General: A combination of antibiotics is typically prescribed for six to 12 months. The exact drugs and length of treatment varies, depending on the patient's age, overall health and state of the disease (latent or active). While the antibiotic rifabutin is used to treat TB in patients who do not have HIV, this drug should not be used to treat HIV patients who are also taking the protease inhibitor saquinavir or the non-nucleoside reverse transcriptase inhibitor delavirdine.
Latent TB: HIV patients who have latent TB have been treated with a daily dose of isoniazid (INH) in order to prevent an infection. Treatment generally lasts about six to nine months. Healthcare physicians monitor patients undergoing treatment closely because side effects may cause life-threatening liver disease. Patients are advised not to take acetaminophen (Tylenol®) and to limit alcohol consumption to decrease the risk of liver damage.
Active TB: Patients diagnosed with active TB typically receive a combination therapy of four antibiotics - isoniazid, rifampin (Rifadin®, Rimactane®), ethambutol (Myambutol®) and pyrazinamide. Some of these drugs may be available in a single combination tablet, which helps make the treatment regimen less complicated. For instance, Rifater® contains isoniazid, rifampin and pyrazinamide. While rifabutin (Mycobutin®) is also used to treat TB in patients who do not have HIV, this drug should not be used to treat HIV patients who are taking the protease inhibitor saquinavir or the non-nucleoside reverse transcriptase inhibitor delavirdine because there is an increased risk of serious side effects like uveitis (inflammation of the inner eye). Treatment generally lasts between six and 12 months.
Astragalus: One clinical trial suggests the potential for benefit of astragalus in patients with TB. Further well-designed clinical trials are required before recommendations can be made.
Beta-sitosterol: Beta-sitosterol and beta-sitosterol glucoside have been studied for the adjunct treatment of tuberculosis with antituberculosis regimens. Only one randomized controlled trial, which included a small number of patients, studied beta-sitosterol and beta-sitosterol for this indication. Larger populations of patients with tuberculosis should be evaluated in randomized controlled trials if conclusions are to be made.

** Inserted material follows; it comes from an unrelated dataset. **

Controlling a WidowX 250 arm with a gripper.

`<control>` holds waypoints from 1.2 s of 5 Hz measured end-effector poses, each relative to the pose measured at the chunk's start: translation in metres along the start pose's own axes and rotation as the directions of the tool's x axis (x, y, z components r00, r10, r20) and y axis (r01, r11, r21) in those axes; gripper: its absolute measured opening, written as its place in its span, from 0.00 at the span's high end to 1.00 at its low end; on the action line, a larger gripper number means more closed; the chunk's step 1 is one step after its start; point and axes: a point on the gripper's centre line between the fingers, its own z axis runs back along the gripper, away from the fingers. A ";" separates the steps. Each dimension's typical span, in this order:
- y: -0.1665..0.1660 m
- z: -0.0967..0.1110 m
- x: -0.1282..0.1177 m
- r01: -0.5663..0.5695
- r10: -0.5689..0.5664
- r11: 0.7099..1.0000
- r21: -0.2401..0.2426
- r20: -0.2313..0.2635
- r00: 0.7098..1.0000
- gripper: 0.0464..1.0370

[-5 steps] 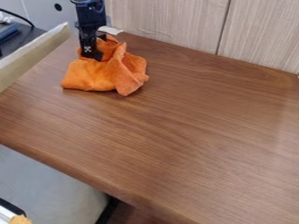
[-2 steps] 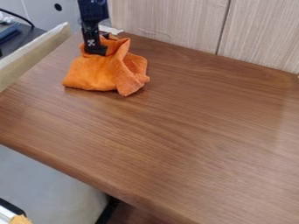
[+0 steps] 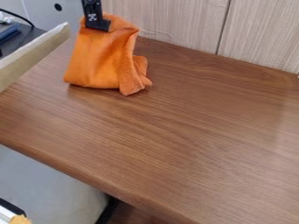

L-carnitine: A preliminary study suggests anti-bacterial activity may be increased in patients with tuberculosis given acetyl-L-carnitine. Well-designed clinical trials are required before recommendations can be made.
Probiotics: As a bacterial reservoir, the nose may harbor many varieties of potentially disease-causing bacteria. There is limited evidence that probiotic supplementation may reduce the presence of harmful bacteria in the upper respiratory tract. More studies are needed to establish this relationship and its implications for health.
Results are mixed regarding the ability of probiotics to reduce infective complications of medical treatment. Reduced incidence of infection has been seen in patients treated for brain injury, abdominal surgery and liver transplantation. Other studies have shown no such reduction in elective abdominal surgery and critical care patients.
HIV-infected patients are encouraged to have a tuberculin test (TB skin test) each year.
Patients who test positive for latent TB, but have no evidence of active TB may consider the baccillu Calmette-Guerin (BCG) vaccine. This vaccine is rarely used in the United States, but it is widely available in areas with high TB infection rates. This is because the vaccine is not very effective in adults. However, it can prevent the infection from spreading outside of the lungs in infants. Patients who receive the vaccine will have false-positive TB skin test results.
Avoid close contact with individuals who are infected with TB.